- _WHAT IS BEING ASKED_
Look for "outline" in the listing below. Gather each line that contains it.

===== RECORDS FOR THIS TASK =====

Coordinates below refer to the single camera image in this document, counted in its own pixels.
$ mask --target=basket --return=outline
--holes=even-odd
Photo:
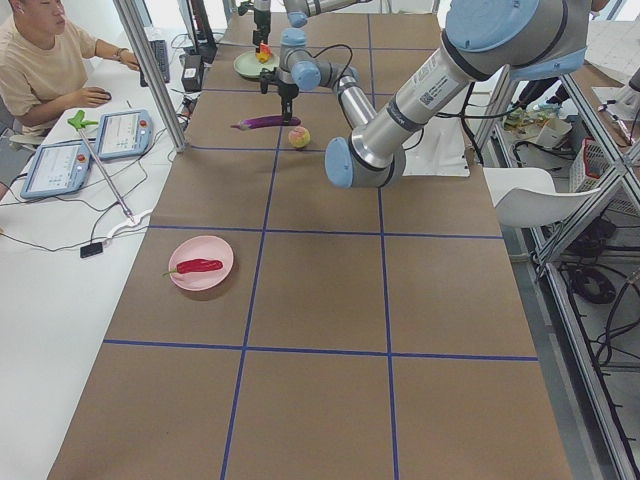
[[[582,141],[582,148],[569,170],[569,191],[586,192],[593,190],[600,177],[609,168],[609,162],[602,149],[592,138]]]
[[[582,141],[582,148],[576,156],[569,170],[569,191],[585,192],[597,187],[598,180],[610,167],[600,146],[592,138]],[[638,216],[633,204],[627,198],[623,188],[620,188],[608,209],[625,215]]]

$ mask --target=label on robot arm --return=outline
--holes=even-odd
[[[430,110],[439,110],[445,98],[458,87],[446,65],[438,59],[437,54],[432,55],[411,79],[415,96]]]

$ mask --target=green clamp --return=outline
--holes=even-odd
[[[78,110],[73,118],[67,120],[67,123],[76,130],[83,129],[89,125],[98,125],[98,122],[84,119],[84,110]]]

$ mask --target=keyboard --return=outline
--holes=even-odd
[[[169,83],[169,55],[167,53],[167,42],[165,40],[149,40],[149,46],[153,52],[153,56],[156,57],[156,63],[160,68],[160,73],[164,79],[164,83]],[[146,87],[148,83],[144,79],[142,69],[140,69],[140,86]]]

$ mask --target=beige t-shirt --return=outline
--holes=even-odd
[[[19,117],[32,107],[82,88],[87,81],[83,58],[95,55],[97,39],[67,21],[51,50],[42,50],[16,29],[13,17],[0,26],[0,96],[9,112]],[[39,134],[55,120],[23,127]]]

=====

- _PROBLEM SOLUTION_
$ mask --target=basket --return=outline
$ mask --target=label on robot arm --return=outline
$ mask --target=green clamp --return=outline
$ mask --target=keyboard --return=outline
$ mask --target=beige t-shirt --return=outline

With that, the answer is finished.